I had the plugin set to include 2 images, so it seems that if there were any more in the post content, they just wouldn’t show up. A post with lots of images at specific points, to illustrate what that part of the text is talking about, would be sunk.

So I started playing around with the custom settings.

More comparative screenshots. On the left, annotated chapter 19 page 9 from the BICP site. On the right, the rendition on Mastodon, with the AP plugin content displayed in a custom way:

More things to notice:

You can use HTML in these! In the example above, I just used a direct link and expected it to become clickable, the way URLs do on Twitter. It didn’t. The next version I tried used the good old-fashioned <a> tag.

I haven’t figured out Fediverse hashtags. Also unlike Twitter, the line “#webcomics ” doesn’t come out as clickable tags, just plaintext.

I used the shortcode “[ap_hashtags]”; so far, that hasn’t fetched anything. (And even if it did, the tags you use to organize posts on-site won’t always be the tags you’d use for keyword searchability on social media.)

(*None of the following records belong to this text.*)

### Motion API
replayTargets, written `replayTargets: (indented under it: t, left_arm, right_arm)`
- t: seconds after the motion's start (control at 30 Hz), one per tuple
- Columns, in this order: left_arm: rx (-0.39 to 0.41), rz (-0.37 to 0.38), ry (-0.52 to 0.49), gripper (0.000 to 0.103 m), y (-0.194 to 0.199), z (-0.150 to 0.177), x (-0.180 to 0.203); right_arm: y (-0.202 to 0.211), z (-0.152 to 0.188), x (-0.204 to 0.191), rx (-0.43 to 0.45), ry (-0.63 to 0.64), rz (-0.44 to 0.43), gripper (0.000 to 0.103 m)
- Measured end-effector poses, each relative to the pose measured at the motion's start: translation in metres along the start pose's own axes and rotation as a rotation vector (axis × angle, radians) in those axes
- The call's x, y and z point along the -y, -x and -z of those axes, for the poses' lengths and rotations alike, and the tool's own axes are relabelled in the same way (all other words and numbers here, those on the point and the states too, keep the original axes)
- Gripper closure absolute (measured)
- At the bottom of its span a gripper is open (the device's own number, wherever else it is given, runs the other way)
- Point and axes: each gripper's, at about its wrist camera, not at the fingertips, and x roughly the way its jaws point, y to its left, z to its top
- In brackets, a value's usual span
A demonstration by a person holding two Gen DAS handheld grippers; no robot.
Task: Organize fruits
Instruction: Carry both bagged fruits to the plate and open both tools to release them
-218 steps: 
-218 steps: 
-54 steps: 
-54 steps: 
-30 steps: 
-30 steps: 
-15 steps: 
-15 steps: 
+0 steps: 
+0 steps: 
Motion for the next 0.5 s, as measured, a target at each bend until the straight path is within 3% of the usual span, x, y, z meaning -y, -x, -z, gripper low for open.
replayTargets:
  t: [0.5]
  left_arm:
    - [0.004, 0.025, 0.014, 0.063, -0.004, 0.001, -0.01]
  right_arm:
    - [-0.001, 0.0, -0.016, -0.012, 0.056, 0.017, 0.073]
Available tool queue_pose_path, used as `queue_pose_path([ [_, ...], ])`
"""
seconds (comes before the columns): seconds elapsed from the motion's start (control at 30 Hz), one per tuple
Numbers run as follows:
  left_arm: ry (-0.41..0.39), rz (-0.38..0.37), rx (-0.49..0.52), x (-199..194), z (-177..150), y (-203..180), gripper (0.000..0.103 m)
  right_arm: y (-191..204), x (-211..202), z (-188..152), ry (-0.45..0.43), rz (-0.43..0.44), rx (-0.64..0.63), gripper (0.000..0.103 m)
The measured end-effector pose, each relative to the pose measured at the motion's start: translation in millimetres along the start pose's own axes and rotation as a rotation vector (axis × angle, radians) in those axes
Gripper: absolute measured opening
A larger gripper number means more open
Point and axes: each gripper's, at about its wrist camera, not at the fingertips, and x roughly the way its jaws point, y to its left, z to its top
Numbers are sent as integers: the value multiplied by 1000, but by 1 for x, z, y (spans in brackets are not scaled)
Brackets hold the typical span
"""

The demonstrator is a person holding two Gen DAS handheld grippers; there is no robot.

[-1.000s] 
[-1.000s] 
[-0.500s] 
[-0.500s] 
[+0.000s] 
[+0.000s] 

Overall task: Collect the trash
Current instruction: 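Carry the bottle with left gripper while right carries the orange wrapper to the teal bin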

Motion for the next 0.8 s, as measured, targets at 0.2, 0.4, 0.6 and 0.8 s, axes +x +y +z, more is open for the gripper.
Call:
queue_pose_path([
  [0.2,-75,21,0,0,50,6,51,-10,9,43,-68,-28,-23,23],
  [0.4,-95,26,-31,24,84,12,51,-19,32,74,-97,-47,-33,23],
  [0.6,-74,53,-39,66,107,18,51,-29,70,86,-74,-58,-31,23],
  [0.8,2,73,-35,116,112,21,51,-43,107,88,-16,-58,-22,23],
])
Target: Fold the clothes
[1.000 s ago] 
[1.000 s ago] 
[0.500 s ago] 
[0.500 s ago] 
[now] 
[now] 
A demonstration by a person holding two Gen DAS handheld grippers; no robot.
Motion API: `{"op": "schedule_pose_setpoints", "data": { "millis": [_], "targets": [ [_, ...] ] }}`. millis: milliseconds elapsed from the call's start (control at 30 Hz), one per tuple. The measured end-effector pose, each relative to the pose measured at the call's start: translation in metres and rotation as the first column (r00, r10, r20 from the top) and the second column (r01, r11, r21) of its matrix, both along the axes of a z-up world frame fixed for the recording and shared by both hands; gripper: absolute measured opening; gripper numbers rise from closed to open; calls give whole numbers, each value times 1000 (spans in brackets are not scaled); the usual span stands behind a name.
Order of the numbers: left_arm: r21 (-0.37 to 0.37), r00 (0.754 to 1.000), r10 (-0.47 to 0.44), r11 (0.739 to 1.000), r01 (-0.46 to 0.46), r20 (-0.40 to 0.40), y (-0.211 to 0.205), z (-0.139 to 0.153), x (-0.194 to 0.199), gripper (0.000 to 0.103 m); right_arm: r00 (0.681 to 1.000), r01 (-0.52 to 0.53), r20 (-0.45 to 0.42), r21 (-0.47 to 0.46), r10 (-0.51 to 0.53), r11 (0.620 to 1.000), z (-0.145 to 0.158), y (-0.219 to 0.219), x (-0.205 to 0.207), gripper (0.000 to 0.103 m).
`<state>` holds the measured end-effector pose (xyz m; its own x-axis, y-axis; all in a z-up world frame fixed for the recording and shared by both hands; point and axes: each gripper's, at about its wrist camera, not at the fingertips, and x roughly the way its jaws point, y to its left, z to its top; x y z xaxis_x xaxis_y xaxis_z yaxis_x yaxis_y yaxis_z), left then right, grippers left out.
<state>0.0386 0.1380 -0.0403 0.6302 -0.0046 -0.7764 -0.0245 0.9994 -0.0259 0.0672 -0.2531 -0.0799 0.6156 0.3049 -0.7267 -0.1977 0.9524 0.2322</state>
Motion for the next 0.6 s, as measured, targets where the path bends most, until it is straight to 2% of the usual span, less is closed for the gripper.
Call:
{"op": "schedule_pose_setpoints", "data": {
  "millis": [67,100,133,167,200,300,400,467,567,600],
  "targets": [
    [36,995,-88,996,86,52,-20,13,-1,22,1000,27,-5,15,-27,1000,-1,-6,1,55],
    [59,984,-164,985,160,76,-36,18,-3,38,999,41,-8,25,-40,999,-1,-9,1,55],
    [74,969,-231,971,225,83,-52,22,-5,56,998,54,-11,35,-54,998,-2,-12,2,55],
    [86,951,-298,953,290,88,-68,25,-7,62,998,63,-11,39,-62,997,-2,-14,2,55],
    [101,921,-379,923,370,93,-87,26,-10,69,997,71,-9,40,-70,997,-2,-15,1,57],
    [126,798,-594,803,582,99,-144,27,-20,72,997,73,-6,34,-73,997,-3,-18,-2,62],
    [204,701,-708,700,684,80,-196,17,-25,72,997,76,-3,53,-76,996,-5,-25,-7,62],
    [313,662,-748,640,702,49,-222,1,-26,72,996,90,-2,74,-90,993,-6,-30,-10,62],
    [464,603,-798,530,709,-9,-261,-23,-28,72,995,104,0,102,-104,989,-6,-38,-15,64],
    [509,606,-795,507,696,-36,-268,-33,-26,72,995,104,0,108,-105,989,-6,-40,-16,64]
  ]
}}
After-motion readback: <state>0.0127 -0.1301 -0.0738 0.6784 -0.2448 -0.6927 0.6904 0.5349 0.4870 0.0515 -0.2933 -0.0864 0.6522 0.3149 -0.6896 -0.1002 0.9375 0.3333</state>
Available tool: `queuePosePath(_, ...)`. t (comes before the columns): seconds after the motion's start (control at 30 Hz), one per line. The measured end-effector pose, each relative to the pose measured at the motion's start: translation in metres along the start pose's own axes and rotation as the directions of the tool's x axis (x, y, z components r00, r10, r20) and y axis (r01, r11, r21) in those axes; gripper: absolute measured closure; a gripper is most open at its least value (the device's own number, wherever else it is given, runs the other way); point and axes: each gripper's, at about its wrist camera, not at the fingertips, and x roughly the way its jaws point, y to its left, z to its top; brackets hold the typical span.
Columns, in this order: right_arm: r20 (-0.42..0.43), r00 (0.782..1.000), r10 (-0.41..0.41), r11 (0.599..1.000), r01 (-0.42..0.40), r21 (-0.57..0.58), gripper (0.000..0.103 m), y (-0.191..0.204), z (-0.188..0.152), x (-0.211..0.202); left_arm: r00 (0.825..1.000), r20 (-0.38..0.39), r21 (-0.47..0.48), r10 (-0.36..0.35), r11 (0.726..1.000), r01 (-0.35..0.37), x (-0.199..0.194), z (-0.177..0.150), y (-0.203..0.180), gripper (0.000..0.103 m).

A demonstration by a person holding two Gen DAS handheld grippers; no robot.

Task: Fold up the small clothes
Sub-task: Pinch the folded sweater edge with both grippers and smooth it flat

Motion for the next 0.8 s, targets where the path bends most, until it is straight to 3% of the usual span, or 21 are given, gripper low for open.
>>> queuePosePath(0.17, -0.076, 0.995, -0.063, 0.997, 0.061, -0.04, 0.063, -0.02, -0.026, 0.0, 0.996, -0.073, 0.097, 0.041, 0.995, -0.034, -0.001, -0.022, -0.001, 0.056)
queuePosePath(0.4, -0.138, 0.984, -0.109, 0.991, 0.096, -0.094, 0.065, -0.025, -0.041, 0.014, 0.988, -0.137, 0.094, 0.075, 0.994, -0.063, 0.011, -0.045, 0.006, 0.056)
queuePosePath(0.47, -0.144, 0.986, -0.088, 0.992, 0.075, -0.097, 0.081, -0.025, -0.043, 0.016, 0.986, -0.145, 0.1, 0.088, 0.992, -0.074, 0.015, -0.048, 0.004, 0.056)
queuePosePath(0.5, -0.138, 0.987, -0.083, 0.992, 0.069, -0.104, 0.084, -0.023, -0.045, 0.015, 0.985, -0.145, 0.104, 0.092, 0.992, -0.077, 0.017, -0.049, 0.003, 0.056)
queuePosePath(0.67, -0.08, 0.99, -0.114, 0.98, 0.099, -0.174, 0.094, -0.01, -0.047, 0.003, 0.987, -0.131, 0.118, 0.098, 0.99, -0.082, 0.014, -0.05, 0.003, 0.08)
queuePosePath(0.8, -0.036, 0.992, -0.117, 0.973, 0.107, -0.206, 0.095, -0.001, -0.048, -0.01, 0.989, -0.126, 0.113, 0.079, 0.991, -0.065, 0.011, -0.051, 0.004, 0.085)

Post display settings with HTML in them

You’re not going to get a nice-looking excerpt. On the left, page 9 again as it shows up in tags/searches on the BICP site. I put a “read more” flag between the annotation part and the transcript part, so “Read the rest of this entry” shows up neatly after the annotations:

That’s a good place for a readmore! That looks nice! But you can’t tell that to ActivityPub. The “[ap_excerpt]” shortcode (results seen on the right) fetches a fixed number of characters, cuts it off after the last word, and puts “Read the rest of this entry” there.

Long story short…I finally took this down to a really minimalist format. Not much different from what I use in traditional social-media crosspost plugins:

  • Boilerplate text to say it’s an update
  • Page title + link to the original
  • Boilerplate text that there’s a transcript at the source
  • Hashtag shortcode, just in case
  • 1 attached image, so it only fetches the comic

Here’s what the settings page looks like now:

Minimalist ActivityPub plugin settings

And here’s how the result looks from Mastodon:

Minimalist Mastodon display of a post

…And that’s probably the format I’ll leave in place for a while.

So, Is This Worth Doing?

Maybe!

Do you want to offer readers a full-featured “get all the new posts showing up in your personal multi-site feed, the way I originally made them” experience?

…Don’t expect that here. Tell people to use your RSS feed. (Most websites have those built in! Browser plugins like Feed Preview will find them for you.)

Do you want a simple out-of-the-box technical experience that brings your webcomic seamlessly to every user in the Fediverse?

…You, uh, won’t exactly get that either. On top of all the hiccups described above, a poll from my regular Mastodon account found that even now, most of the users can load BICP’s new profile — but not all. Haven’t dug into that enough to figure out why.

Do you like having auto-notifications for new comics set up with other social-media sites? Facebook, Twitter, Tumblr, etc? Do you want to expand that a little farther, reach out to whatever potential follower base you can get?

…Then yeah, grab the ActivityPub plugin. It can’t hurt. It might help! And if you decide to create a “simple update notifications” template from the start, instead of tinkering around a bunch the way I did, the setup shouldn’t even take long.

(Just give your comic a unique username the first time. Learn from my mistakes!)

Edit: More discoveries

As I keep learning new things about how this works, I’ll tack them on the end of this post for easy reference!

First: WordPress already does automatic pingbacks when one blog/site links to a post on another blog/site. With the AP plugin, now it does pingbacks for…possibly any Fediverse account on any software? As I found out when one of the Mastodon users in the earlier links reported that this post showed up in their mentions.

Screenshot of this post in mentions

A good demo of how the AP integration goes deeper than regular cross-site notifications. If this was an auto-update pushed to Twitter or Facebook, the other site would only see anything I put in the “new update!” template text. Mastodon is connecting directly to the original site. It only displays the preview I told it to, but it can have other interactions with anything in the full post.